Brian Sweis, MD, PhD
2023 Leon Levy Scholar
Icahn School of Medicine at Mount Sinai
Institution
Icahn School of Medicine at Mount Sinai (Advisor: Dr. Eric Nestler)
Sub-disciplinary Category
Cognitive & Behavioral Neuroscience
Previous Positions
- BS, Loyola University Chicago
- MD, University of Minnesota
- PhD, University of Minnesota (Advisor: Dr. Mark J. Thomas and Dr. David Redish)

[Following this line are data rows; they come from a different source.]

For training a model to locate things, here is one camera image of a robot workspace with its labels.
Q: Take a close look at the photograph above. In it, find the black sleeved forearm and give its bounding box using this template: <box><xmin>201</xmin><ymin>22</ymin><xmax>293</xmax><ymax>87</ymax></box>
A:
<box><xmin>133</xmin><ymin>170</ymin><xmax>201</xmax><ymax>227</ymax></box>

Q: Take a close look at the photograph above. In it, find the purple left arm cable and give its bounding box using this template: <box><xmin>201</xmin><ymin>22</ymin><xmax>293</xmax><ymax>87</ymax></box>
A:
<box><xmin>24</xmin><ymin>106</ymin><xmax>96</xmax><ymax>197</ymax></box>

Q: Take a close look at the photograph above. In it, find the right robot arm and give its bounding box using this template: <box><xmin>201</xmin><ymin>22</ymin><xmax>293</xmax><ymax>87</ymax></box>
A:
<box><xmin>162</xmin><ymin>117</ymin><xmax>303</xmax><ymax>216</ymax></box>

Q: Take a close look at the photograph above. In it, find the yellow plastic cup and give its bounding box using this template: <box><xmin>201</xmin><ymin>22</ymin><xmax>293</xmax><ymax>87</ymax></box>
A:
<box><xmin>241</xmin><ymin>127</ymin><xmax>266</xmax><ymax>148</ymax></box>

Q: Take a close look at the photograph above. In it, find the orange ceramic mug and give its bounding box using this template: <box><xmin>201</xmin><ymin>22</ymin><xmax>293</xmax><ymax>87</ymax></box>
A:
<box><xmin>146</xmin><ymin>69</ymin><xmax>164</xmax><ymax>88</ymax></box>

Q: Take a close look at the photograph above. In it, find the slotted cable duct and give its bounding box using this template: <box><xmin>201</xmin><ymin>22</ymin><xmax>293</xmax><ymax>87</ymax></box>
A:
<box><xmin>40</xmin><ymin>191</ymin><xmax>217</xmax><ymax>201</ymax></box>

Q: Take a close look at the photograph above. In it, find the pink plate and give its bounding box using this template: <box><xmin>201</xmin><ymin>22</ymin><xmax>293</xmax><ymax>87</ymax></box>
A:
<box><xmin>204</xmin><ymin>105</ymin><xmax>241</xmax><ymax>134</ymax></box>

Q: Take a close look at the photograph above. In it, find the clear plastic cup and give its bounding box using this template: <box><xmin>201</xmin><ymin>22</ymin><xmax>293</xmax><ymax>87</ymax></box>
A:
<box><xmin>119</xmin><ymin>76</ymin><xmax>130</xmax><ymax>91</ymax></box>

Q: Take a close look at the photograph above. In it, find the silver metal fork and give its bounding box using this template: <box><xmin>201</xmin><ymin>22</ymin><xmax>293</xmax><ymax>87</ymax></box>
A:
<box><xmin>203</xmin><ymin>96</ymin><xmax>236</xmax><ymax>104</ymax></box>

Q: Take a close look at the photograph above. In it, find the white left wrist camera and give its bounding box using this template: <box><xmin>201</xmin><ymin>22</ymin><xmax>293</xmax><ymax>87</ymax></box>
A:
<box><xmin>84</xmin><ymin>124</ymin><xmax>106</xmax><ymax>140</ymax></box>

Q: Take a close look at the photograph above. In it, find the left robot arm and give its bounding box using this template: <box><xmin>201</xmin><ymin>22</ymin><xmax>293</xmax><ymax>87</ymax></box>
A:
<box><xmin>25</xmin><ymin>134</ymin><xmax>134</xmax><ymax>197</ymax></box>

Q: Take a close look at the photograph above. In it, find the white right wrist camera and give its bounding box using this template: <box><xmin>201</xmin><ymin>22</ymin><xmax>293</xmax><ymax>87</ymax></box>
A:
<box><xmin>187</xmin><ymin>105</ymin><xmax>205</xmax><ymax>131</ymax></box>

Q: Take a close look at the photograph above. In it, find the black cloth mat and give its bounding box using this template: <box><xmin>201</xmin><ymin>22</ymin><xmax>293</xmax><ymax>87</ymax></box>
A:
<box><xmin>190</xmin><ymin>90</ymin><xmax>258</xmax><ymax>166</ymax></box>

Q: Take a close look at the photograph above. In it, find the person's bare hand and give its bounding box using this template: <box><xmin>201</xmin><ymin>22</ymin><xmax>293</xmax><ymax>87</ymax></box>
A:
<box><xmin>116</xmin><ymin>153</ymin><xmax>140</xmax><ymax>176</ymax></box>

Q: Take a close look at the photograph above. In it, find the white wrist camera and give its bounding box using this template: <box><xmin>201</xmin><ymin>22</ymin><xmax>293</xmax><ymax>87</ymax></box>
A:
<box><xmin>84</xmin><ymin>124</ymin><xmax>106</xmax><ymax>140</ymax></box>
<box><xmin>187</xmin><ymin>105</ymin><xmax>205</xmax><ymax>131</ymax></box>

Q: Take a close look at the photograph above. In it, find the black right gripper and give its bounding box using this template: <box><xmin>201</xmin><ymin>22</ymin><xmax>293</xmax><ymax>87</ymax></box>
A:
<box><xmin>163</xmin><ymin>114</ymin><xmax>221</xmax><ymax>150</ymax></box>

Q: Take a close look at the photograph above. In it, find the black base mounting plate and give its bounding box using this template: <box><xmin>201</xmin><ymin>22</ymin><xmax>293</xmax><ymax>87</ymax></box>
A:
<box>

- Resident, Mount Sinai Hospital
Bio
Dr. Brian Sweis is a first-generation Arab-American. He earned his B.S./B.A. in Biology and Psychology with minors in Neuroscience and Philosophy from Loyola University Chicago. He completed his M.D./Ph.D. in Neuroscience from the University of Minnesota where he studied complex decision-making in preclinical animal models used for the study of psychiatric disorders. He leveraged cross-species approaches in neuroeconomics to study evolutionarily conserved mechanisms underlying decision biases that could potentially drive maladaptive behaviors. Dr. Sweis’ work, funded by NIMH and NIDA, resulted in several breakthroughs on the topics of counterfactual thinking, regret, and sensitivity to sunk costs, including publications in Science, being awarded the Lindsley Prize from the Society for Neuroscience, as well as being listed on Forbes 30 Under 30. Dr. Sweis is continuing these efforts during his clinical training in psychiatry at Mount Sinai where he is mentored by Drs. Eric Nestler, Denise Cai, Scott Russo, and Helen Mayberg.
Research Summary
Combining neuroeconomics and transcriptomics to examine decision-making dysfunction underlying regret processing in rodent stress models.
Technical Overview
Understanding the neurobiology of depression is essential for developing new and better diagnostic tools and treatment strategies. As a psychiatrist and neuroscientist, Dr. Brian Sweis studies how stress can alter the way the brain makes complex decisions. His recent breakthroughs include being able to model in animals how individuals register, react to, and learn from complex emotional states such as regret. This includes studying how the brain thinks about what one could have done differently after making mistakes. He proposes to leverage the rich behavioral data he can measure in mice using complex neuroeconomic decision-making tasks in combination with large-scale transcriptomics datasets in order to reconcile multi-dimensional factors regulating resilience versus susceptibility to chronic stress at the molecular, cellular, and circuit level. Dr. Sweis plans to manipulate key transcription factors in the brain that are strong drivers of either stress-susceptibility or stress-resilience and have been shown to regulate sensitivity to emotional stimuli but whose roles in more complex decision-making processes are unknown. Dr. Sweis’s approach will introduce an unprecedented level of richness and detail to studies of animal behavior used to model stress-related disorders and will have significant clinical implications for those struggling with illnesses such as depression.